Seifenblasengrooves

Dota und die Stadtpiraten basteln Ohrwürmer aus Poesie und Politik

  • Antje Rößler
  • Lesedauer: 3 Min.
Dota und Band
Dota und Band

In der Ecke, am CD-Verkaufstisch steht ein Plakat von Klaus Wowereit. Über seinen Grinsemund wurde eine Banane geklebt. Dota Kehr ist nämlich sauer, dass wegen eines Stücks Autobahn die Koalition mit den Grünen platzt.

Dota ist zwar Musikerin - doch eine, die mit offenen Augen und Gerechtigkeitsgefühl durch die Welt geht. Schon ihr Künstlername »Kleingeldprinzessin« deutet an, auf welcher Seite die Sympathien der singenden Gitarristin liegen. Aufgelesen hat sie dieses Pseudonym während ihrer Weltreisen als Straßenmusikerin. Das ist nun schon gut ein Jahrzehnt her; inzwischen lebt Dota wieder in der Berliner Heimat. Am Freitag trat sie mit ihrer Band, den Stadtpiraten, im voll besetzten Postbahnhof auf.

Ihre Fans sind ein nettes, entspanntes Völkchen. Fast alle schaffen es, das Konzert durchzustehen, ohne Handy-Fotos zu machen. Sie passen halt zu Dota, die mit ihrem verwuschelten Pferdeschwanz und dem bequemen schwarzen Leinenkleid ganz natürlich wirkt. Ihre drei Stadtpiraten verzichten auf Rocker-Posen und schrammeln an Gitarre, Bass und Schlagzeug bodenständige Grooves.

Da eine ausgefeilte Bühnenshow hier sowieso fehl am Platze wäre, kommt der schönste visuelle Effekt aus dem Publikum: Mit einer leuchtenden Wasserpistole verschießt jemand Seifenblasen, die friedlich im Scheinwerferlicht schweben.

Dota und die Stadtpiraten spielten etliche Songs aus ihrem neuen Album »Das große Leuchten«. Auf dieser Platte vermischt Dota, die ihre Stücke selbst schreibt, mal wieder unbefangen die Genres: Chanson und Reggae, Rock, Pop und Liedermacherei.

Fast drei Stunden wogte das Publikum zum hüpfenden Reggae »Ohrsteckermädchen« oder zur anrührenden Ballade »Nur dein liebes Gesicht macht mich zuhause auf der Welt.«

Man kann nicht behaupten, dass Dota und die Stadtpiraten mit ihrer schlichten, ohrwurmtauglichen Musik das Rad neu erfänden. Originell sind aber die hintergründigen, zwischen Wortwitz und Tiefsinn pendelnden Texte. In »Tempomat« geht es um die hektische Zersplitterung des Alltags. »Fluch des Schlaraffenlands« wiederum malt ein Bild gelangweilten Wohlstandsüberdrusses.

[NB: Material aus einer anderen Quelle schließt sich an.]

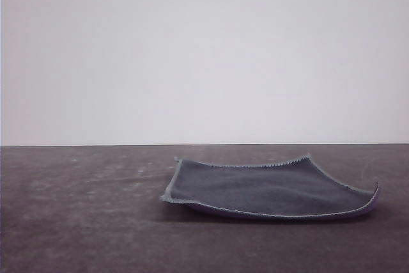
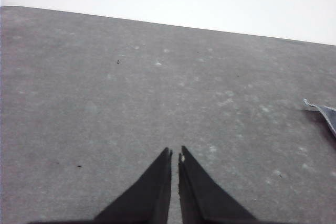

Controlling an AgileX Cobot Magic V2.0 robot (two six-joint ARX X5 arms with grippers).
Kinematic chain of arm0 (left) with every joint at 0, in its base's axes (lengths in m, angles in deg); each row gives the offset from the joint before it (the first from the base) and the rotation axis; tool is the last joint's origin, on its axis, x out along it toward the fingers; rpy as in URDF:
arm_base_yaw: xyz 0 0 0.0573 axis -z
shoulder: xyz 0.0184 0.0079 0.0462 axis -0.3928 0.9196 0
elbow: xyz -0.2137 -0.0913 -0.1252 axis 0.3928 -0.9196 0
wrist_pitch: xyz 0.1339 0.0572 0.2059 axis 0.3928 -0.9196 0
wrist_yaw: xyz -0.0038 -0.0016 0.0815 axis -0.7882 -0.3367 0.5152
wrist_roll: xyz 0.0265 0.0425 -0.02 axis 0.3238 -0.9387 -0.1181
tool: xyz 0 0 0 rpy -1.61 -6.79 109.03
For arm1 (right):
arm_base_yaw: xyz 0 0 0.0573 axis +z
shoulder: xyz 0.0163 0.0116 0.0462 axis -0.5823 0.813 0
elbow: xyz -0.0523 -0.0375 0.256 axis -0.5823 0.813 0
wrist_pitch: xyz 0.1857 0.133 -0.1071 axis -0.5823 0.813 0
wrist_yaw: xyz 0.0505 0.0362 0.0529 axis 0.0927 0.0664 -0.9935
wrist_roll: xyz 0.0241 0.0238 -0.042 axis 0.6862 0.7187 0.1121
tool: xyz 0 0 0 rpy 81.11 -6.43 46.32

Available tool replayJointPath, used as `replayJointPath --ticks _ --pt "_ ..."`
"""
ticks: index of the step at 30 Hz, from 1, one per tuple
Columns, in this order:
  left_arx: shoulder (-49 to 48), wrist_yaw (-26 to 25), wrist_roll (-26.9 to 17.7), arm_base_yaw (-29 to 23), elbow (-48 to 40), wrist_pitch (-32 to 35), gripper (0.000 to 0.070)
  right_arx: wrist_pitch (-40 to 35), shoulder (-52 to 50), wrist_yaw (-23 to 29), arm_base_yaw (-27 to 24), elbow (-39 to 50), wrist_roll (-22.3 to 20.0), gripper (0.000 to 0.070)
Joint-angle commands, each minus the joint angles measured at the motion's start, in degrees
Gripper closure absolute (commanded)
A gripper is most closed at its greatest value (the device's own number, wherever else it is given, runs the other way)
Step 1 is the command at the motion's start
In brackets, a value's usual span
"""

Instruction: Fold clothes

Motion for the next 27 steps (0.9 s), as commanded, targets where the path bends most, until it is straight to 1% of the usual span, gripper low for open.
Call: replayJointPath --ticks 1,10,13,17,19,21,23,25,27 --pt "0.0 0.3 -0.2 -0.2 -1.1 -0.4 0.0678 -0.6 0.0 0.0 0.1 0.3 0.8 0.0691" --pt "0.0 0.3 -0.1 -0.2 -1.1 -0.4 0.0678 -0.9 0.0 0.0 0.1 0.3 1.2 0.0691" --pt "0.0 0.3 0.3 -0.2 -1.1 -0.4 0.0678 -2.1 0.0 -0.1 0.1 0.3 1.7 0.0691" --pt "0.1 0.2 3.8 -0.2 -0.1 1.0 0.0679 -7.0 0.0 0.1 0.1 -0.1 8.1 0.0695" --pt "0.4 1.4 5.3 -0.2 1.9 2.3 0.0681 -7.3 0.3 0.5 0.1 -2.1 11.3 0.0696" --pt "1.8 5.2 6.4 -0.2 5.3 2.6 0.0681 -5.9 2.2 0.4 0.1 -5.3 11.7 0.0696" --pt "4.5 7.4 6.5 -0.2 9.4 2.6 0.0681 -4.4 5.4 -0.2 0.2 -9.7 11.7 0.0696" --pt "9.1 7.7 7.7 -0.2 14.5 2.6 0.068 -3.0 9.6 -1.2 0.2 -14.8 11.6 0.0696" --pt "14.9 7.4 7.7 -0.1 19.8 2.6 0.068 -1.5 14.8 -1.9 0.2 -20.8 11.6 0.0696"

Zeitkritische Spitzen piksen bei Dota immer wieder durch. Die Zeile »Ich habe viel zu viel Ärger und viel zu wenig Wut« johlt der ganze Saal mit. Dann wieder zitiert Dota den an die Yorkbrücke gepinselten Slogan »Es geht nicht um ein Stück vom Kuchen. Es geht um die ganze Bäckerei.« Wobei bei Dota derartige Kritik stets Hand in Hand mit Aktion geht: Diesmal werden im Saal Unterschriften für die Petition »Berlin geht anders« gesammelt, die eine rot-schwarze Koalition verhindern will.

Da möchte man es kaum glauben, dass Dota aus einer wohlsituierten Zehlendorfer Familie stammt und Medizin studierte. Durch ihre Musik konnte sie sich wohl abgrenzen von all der bürgerlichen Harmonie. Heute lebt sie am Görlitzer Park, wo sie natürlich viel besser hinpasst. Und doch profitieren ihre hellsichtigen Lieder davon, dass sie ganz verschiedene soziale Sphären kennt.

Dota gelingt die Gratwanderung zwischen rückhaltloser Beseeltheit und ironischer Skepsis. Die Sängerin nimmt Ungerechtigkeiten aufs Korn und bewahrt sich das Staunen über die Schönheiten dieser Welt. Sie hat den Glauben an einen Raum für Träume, für Kunst und Poesie nicht verloren.

Längst ist Dota kein Geheimtipp mehr. Sie hat inzwischen zehn Alben aufgenommen und wurde vom Goethe-Institut zu Tourneen eingeladen. Korrumpieren lässt sie sich aber durch solche Erfolge nicht. Nach wie vor arbeiten sie und die Stadtpiraten unter Eigenregie und lehnen einen Plattenvertrag ab.